He felt Javert rumble with a laugh. "You're presuming that some strict new police inspector has not eradicated all the vice in the town."

"If you could not do that, _mon inspecteur_ , I doubt it can be done."

"Ah, but I was led astray." Javert's lips brushed his forehead. "For which I thank God every day. What has become of my rosary? You know how precious it is to me."

"I believe it was still in your pocket when I pulled off your clothes. I'm sure it's quite safe. If it survived the barricade, and the sewer, and the washing, then some divine force must protect it."

"Love protects it." Gentle fingers stroked through Valjean's hair. "I think love must protect us."

"Only God could do that," murmured Valjean, his face nestling beneath Javert's chin.

"I believe you." Javert nodded against the top of his head. "But where God and love are concerned, I can't tell the difference. I wouldn't have recognized either one without the other. I only learned to praise them both with you, _bien-aimé_."


	15. Chapter 15

" _....cinq...six...sept...huit..._ "

Javert's voice had taken on a warning, even menacing tone, and Valjean could not help smiling to himself as he heard the sounds of laughter and scurrying. Playing _cache-cache_ had been Cosette's idea to get the children out from underfoot while the adults talked, but they had not even settled into their chairs before Fantine burst in to declare that Georges was not waiting the proper amount of time before coming to look for the others, and Javert had been recruited to enforce the rules.

Now even Marius was hiding somewhere in his own home while Valjean concealed himself between the curtains and wall next to the window in the library. He hoped that the curtains were long enough to cover his shoes. It was likely that Georges had cheated in the game just to force Javert to play with them.

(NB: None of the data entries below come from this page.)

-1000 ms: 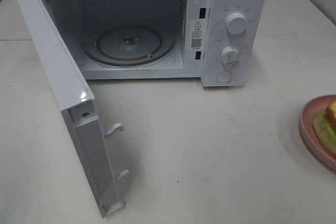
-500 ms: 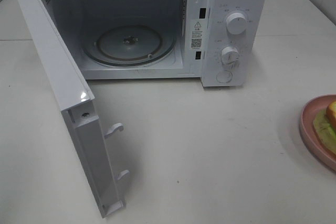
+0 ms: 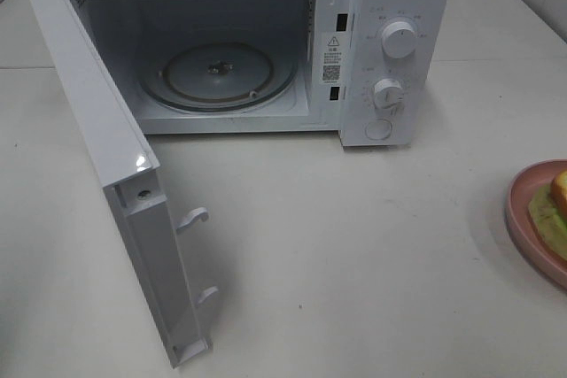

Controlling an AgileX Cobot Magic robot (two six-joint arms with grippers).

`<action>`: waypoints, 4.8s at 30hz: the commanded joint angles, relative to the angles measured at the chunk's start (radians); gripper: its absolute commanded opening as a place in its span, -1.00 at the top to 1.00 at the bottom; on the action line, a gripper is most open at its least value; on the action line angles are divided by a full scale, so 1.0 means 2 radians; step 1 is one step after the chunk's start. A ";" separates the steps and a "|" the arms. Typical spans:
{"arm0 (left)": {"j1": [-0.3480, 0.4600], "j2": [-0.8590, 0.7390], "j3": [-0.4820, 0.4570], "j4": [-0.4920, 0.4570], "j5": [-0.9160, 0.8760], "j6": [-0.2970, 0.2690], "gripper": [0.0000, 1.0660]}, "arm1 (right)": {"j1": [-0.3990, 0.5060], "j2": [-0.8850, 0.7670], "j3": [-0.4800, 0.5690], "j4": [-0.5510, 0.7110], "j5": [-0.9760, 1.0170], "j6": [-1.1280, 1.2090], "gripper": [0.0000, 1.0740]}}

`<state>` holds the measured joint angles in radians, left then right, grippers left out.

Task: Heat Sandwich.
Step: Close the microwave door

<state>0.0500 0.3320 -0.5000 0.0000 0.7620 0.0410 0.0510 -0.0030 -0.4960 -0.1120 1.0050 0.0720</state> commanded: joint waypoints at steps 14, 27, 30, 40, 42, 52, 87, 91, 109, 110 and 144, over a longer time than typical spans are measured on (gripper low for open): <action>0.001 0.119 0.064 0.000 -0.228 -0.002 1.00 | -0.002 -0.015 0.000 -0.002 -0.005 -0.005 -0.41; 0.001 0.256 0.139 0.000 -0.542 -0.003 1.00 | -0.002 -0.015 0.000 -0.002 -0.005 -0.005 -0.41; 0.001 0.295 0.139 0.000 -0.590 -0.003 1.00 | -0.002 -0.015 0.000 -0.002 -0.005 -0.005 -0.41; 0.001 0.414 0.138 0.038 -0.684 -0.065 1.00 | -0.002 -0.015 0.000 -0.002 -0.005 -0.005 -0.40; 0.001 0.432 0.136 0.067 -0.701 -0.081 1.00 | -0.002 -0.015 0.000 -0.002 -0.005 -0.005 -0.40; -0.020 0.484 0.119 0.154 -0.746 -0.133 1.00 | -0.002 -0.015 0.000 -0.002 -0.005 -0.005 -0.40; -0.271 0.641 0.038 -0.012 -0.794 -0.049 1.00 | -0.002 -0.015 0.000 -0.002 -0.005 -0.005 -0.40; -0.298 0.656 0.014 -0.039 -0.791 -0.048 1.00 | -0.002 -0.015 0.000 -0.002 -0.005 -0.005 -0.40; -0.375 0.716 -0.130 -0.073 -0.717 0.002 1.00 | -0.002 -0.015 0.000 -0.002 -0.005 -0.005 -0.40; -0.380 0.723 -0.148 -0.086 -0.709 0.013 1.00 | -0.002 -0.015 0.000 -0.002 -0.005 -0.005 -0.40; -0.386 0.847 -0.365 -0.206 -0.626 0.109 1.00 | -0.002 -0.015 0.000 -0.002 -0.005 -0.005 -0.40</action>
<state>-0.7480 2.0210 -1.2070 -0.3680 -0.4240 0.2560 0.0510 -0.0030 -0.4960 -0.1110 1.0040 0.0720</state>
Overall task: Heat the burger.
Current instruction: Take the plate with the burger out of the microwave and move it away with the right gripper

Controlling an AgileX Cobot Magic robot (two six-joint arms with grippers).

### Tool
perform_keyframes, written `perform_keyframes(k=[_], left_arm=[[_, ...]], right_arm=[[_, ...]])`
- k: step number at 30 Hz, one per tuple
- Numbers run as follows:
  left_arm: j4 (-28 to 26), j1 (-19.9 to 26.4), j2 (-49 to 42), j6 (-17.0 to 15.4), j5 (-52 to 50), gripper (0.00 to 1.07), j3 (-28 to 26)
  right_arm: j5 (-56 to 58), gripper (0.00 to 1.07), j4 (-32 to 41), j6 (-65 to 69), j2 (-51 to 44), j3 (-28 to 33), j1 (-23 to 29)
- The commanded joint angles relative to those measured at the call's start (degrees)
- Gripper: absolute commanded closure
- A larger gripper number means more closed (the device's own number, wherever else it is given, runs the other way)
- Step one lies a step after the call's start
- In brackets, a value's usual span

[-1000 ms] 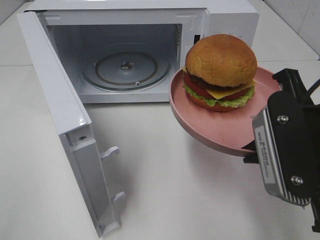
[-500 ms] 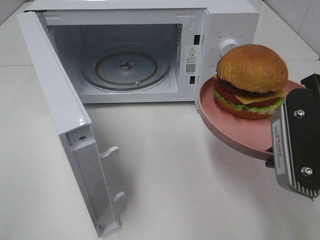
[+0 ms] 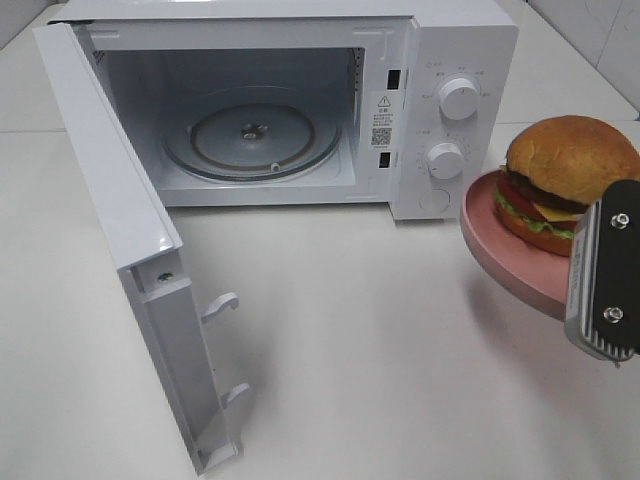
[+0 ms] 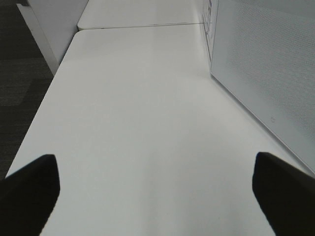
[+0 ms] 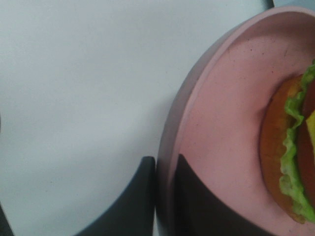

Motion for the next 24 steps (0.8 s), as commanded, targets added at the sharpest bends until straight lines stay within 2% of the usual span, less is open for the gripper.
perform_keyframes(k=[1,4,12,21,23,24], left_arm=[[0.2,0.2,-1.1,-0.2,-0.5,0.06,0.2],[0.2,0.2,-1.1,-0.2,-0.5,0.06,0.2],[0.2,0.2,-1.1,-0.2,-0.5,0.06,0.2],[0.2,0.2,-1.1,-0.2,-0.5,0.06,0.2],[0.2,0.2,-1.1,-0.2,-0.5,0.06,0.2],[0.2,0.2,-1.1,-0.2,-0.5,0.06,0.2]], right_arm=[[-8.6,1.02,-5.9,3.2,-1.0,1.7,-3.9],[-9.0,1.02,-7.3,4.9,-1.0,2.1,-4.9],[-7.0,1.02,-19.9,20.1,-0.9,2.3,-12.7],[-1.6,1.02,-28.0,32.8,-0.1,2.3,-16.2],[-0.9,1.02,-31.9,39.2,2.8,2.3,-19.5],[-0.9,1.02,-31.9,39.2,2.8,2.3,-19.5]])
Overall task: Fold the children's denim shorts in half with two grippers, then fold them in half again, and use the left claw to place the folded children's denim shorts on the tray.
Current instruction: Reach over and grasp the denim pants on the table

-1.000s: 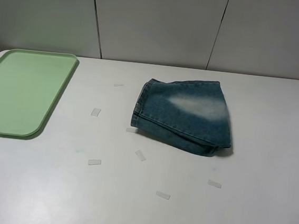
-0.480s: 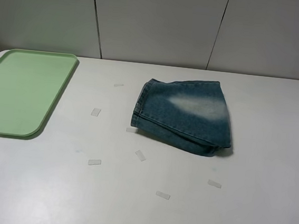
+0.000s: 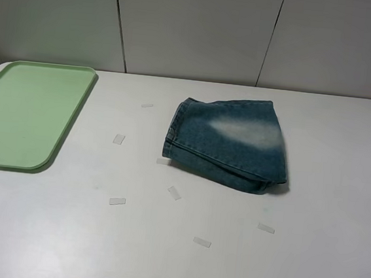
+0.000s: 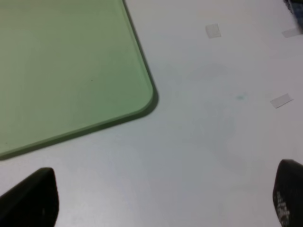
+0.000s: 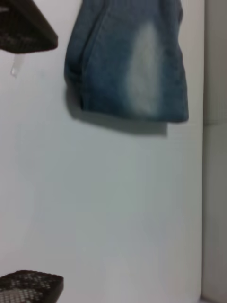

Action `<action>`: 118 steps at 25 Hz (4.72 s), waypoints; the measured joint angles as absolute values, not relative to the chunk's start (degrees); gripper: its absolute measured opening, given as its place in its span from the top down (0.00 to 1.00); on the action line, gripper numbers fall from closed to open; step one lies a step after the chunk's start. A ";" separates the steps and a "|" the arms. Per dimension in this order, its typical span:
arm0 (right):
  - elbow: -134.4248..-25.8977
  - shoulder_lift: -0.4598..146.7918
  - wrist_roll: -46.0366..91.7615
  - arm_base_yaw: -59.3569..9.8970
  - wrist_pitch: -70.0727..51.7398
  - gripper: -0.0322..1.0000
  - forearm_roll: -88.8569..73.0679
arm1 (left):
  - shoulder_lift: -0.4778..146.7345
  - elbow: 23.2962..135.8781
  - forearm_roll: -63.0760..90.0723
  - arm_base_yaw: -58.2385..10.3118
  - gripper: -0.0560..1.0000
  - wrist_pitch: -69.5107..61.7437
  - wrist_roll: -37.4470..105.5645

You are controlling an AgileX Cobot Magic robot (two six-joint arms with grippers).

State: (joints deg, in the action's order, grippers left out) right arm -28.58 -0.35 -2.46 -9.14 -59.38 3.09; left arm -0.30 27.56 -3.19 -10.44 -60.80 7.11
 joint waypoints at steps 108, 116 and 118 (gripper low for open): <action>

The children -- those whom Cosette had birthed, plus the two she and Marius had taken in when he discovered that they were sleeping in the street -- enjoyed nothing better than to be found and apprehended by Javert, who would often appear with a giggling, squirming child under each arm.

They rarely played the game in Valjean's home, which was much smaller and had few interesting places to hide. Invariably a child would open a drawer in his bedroom or a closet in the room they all had been told was Javert's, which made it necessary to keep up the appearance that Javert kept nightclothes in his own room and that Valjean did not keep anything naughty in the desk by the bed. He suspected it would be easier to explain away such items to Georges than to Marius, whose mortified reaction, when Cosette finally made clear to him the relationship between her father and Javert, had been, "But surely they are too old for such things!"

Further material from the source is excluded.